**PROBLEM TO SOLVE**: Within the listing below, please copy exactly the lines between the line holding "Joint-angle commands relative" and the line holding "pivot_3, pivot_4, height", inclusive.

**DATA**:
----------------------------------------

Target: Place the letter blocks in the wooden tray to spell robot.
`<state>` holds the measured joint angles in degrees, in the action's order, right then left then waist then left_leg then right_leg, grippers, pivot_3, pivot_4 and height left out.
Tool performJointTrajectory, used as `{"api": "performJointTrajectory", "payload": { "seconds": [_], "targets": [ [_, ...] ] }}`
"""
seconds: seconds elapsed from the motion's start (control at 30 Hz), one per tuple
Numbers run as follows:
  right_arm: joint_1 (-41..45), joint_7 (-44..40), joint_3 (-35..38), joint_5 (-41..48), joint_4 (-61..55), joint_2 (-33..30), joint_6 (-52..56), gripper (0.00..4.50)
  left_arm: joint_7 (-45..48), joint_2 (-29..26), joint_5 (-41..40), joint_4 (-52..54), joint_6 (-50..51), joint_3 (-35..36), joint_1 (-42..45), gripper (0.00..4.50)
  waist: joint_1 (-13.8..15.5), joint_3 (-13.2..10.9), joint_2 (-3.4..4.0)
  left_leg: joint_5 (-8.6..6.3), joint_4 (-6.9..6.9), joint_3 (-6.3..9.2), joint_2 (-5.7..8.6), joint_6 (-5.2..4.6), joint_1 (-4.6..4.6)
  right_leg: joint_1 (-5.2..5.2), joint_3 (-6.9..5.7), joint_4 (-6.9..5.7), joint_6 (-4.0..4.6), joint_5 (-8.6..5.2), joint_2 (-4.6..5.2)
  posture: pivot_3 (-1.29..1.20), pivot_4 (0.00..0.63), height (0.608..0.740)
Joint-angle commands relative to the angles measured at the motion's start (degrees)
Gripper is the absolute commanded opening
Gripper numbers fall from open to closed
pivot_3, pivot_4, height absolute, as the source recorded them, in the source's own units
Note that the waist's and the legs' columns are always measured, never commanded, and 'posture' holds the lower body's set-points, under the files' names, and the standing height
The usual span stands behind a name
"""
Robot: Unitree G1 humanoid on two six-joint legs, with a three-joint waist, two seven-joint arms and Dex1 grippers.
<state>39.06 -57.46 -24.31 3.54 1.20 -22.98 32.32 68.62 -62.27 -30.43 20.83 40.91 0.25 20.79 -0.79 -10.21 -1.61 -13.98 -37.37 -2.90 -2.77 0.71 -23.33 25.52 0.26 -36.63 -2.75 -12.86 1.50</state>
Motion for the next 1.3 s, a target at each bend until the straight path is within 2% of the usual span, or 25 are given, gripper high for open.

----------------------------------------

**SOLUTION TO THIS EXERCISE**:
Joint-angle commands relative to the angles measured at the motion's start (degrees)
Gripper is the absolute commanded opening
Gripper numbers fall from open to closed
pivot_3, pivot_4, height absolute, as the source recorded them, in the source's own units

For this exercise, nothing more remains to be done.